| Task |
Although pictures appear in the data, the answer should contain only the lines from its start through the line with "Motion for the", written out exactly.

Material provided Block Start

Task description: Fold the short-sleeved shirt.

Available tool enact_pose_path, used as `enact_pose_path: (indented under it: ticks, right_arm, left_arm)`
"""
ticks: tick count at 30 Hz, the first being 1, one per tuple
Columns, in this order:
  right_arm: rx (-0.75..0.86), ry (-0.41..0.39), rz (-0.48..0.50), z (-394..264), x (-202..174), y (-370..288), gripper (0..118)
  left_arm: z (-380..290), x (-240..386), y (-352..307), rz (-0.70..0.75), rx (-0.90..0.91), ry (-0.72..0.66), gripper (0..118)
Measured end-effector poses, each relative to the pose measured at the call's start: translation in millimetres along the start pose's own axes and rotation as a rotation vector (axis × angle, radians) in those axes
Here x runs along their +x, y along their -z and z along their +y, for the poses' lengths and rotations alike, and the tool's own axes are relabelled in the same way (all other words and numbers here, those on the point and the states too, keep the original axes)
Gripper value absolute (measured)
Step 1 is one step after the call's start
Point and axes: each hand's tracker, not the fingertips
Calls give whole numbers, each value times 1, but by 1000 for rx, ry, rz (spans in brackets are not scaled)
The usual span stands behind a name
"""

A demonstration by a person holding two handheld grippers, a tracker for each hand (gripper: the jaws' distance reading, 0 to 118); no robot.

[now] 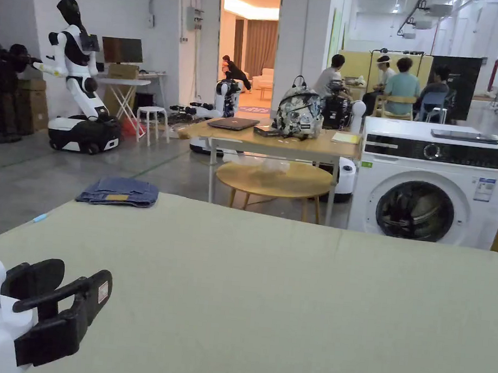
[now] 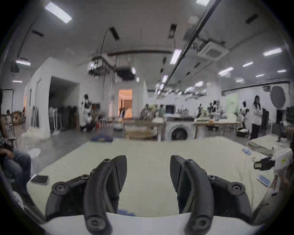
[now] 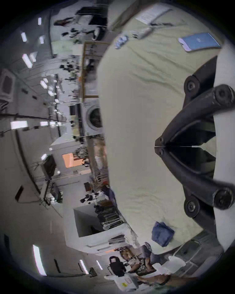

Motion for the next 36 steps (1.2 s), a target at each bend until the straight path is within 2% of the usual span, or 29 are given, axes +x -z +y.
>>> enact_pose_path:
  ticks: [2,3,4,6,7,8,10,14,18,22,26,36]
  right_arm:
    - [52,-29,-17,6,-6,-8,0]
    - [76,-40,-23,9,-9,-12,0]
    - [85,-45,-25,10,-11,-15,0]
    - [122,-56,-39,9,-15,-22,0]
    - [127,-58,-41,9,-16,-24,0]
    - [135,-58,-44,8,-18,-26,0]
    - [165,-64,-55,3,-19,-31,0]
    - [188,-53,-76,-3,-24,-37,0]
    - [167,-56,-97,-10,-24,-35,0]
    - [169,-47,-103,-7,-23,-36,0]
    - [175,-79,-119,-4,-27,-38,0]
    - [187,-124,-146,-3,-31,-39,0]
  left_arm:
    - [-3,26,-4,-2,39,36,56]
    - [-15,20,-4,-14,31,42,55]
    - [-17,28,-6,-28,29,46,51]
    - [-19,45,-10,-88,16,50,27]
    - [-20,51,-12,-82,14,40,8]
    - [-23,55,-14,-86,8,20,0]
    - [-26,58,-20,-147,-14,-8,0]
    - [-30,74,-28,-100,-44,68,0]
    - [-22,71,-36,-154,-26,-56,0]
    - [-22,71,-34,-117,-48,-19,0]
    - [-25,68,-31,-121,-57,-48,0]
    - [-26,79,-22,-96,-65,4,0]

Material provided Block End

| Exercise solution |
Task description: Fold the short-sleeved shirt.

Available tool enact_pose_path, used as `enact_pose_path: (indented under it: ticks, right_arm, left_arm)`
"""
ticks: tick count at 30 Hz, the first being 1, one per tuple
Columns, in this order:
  right_arm: rx (-0.75..0.86), ry (-0.41..0.39), rz (-0.48..0.50), z (-394..264), x (-202..174), y (-370..288), gripper (0..118)
  left_arm: z (-380..290), x (-240..386), y (-352..307), rz (-0.70..0.75), rx (-0.90..0.91), ry (-0.72..0.66), gripper (0..118)
Measured end-effector poses, each relative to the pose measured at the call's start: translation in millimetres along the start pose's own axes and rotation as a rotation vector (axis × angle, radians) in those axes
Here x runs along their +x, y along their -z and z along their +y, for the poses' lengths and rotations alike, and the tool's own axes are relabelled in the same way (all other words and numbers here, those on the point and the states too, keep the original axes)
Gripper value absolute (measured)
Step 1 is one step after the call's start
Point and axes: each hand's tracker, not the fingertips
Calls give whole numbers, each value times 1, but by 1000 for rx, ry, rz (spans in brackets are not scaled)
The usual span stands behind a name
"""

A demonstration by a person holding two handheld grippers, a tracker for each hand (gripper: the jaws' distance reading, 0 to 118); no robot.

[now] 
[now] 
[now] 

Motion for the next 36 steps (1.2 s), a target at each bend until the straight path is within 2% of the usual span, or 29 are given, axes +x -z +y.

The answer is complete, and the exercise is done.